Rhett almost choked on beer as Tara laughed. "Are you serious?" she asked "That's awesome!" Rhett coughed a few times to clear his windpipe. "You my friend, contain the most important knowledge in the world," he said "Especially now since I'm sure plastic surgeons aren't exactly practicing anymore. We need to keep you alive."
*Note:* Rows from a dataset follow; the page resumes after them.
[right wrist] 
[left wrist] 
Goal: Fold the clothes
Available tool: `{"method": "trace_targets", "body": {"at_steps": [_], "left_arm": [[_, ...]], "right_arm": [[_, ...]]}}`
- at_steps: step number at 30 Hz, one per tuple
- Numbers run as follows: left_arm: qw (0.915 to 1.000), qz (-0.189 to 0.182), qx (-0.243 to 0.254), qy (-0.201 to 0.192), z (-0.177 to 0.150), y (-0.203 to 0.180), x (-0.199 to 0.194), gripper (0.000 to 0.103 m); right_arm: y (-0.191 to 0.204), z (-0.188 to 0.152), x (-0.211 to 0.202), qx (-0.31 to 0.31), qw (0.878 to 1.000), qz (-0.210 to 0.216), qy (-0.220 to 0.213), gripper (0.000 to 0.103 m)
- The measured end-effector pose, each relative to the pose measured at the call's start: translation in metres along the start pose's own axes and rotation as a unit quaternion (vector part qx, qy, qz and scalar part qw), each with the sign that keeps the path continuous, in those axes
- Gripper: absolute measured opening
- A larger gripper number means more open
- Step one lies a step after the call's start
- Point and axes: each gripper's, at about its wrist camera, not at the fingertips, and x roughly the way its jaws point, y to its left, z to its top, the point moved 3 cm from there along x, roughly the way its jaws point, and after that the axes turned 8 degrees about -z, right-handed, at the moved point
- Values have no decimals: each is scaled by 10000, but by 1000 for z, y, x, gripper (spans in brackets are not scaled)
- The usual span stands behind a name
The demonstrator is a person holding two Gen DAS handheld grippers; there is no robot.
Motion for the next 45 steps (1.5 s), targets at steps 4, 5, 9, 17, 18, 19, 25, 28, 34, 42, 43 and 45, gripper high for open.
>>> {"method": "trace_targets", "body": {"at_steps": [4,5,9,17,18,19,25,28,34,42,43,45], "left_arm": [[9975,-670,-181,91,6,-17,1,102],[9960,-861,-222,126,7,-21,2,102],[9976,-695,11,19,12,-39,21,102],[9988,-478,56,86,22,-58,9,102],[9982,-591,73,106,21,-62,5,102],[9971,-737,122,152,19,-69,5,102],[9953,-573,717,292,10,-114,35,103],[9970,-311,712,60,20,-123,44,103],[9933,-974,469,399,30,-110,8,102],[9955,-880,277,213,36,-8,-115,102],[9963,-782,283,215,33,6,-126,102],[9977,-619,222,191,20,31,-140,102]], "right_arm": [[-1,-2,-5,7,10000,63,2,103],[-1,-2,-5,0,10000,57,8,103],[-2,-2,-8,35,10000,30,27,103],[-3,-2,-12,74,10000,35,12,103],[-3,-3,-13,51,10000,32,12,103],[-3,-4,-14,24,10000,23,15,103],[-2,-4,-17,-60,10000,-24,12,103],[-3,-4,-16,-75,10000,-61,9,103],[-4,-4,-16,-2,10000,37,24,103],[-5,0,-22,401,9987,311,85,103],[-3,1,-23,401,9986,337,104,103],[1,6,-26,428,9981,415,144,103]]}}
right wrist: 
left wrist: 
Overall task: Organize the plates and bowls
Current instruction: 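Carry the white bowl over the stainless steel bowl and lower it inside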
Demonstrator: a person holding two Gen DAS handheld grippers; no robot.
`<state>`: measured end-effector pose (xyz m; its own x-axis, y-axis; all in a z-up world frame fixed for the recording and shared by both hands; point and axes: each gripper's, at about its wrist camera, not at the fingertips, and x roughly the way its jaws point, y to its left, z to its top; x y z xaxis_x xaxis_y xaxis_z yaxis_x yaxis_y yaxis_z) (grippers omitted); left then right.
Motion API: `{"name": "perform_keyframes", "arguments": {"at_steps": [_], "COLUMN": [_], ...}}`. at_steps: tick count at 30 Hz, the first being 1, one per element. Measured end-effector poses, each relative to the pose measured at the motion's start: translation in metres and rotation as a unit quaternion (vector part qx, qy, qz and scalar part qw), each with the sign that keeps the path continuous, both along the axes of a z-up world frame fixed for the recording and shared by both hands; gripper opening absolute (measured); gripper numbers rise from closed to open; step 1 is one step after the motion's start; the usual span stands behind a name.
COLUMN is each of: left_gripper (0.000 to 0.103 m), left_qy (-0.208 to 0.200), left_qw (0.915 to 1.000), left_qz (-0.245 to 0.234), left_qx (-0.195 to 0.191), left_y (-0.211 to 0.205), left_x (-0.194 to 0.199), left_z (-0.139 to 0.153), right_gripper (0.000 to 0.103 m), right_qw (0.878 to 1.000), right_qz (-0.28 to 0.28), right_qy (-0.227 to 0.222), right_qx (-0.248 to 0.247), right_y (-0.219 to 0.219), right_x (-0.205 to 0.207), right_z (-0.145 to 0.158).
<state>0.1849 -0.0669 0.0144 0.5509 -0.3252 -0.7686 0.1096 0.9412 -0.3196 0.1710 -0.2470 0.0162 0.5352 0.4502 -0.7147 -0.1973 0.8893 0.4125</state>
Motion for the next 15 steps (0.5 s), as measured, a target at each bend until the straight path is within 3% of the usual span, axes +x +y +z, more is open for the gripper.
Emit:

"How do you even know that?" Tara asked. "My brother had a girlfriend who had a breast reduction procedure," Matt said "He wasn't exactly too thrilled about it, but he said he had a plan. He secretly put her on this diet; bought her the right foods, cooked her specific meals. I didn't believe it at first, but lo and behold, she was back to double Ds in no time."
"You need to share this secret," Tara said as Matt finally laughed and opened his beer. The rest of the night was filled with drunken exchanges and stories, before everyone finally called it a night and retired to their own corner of the gas station to sleep.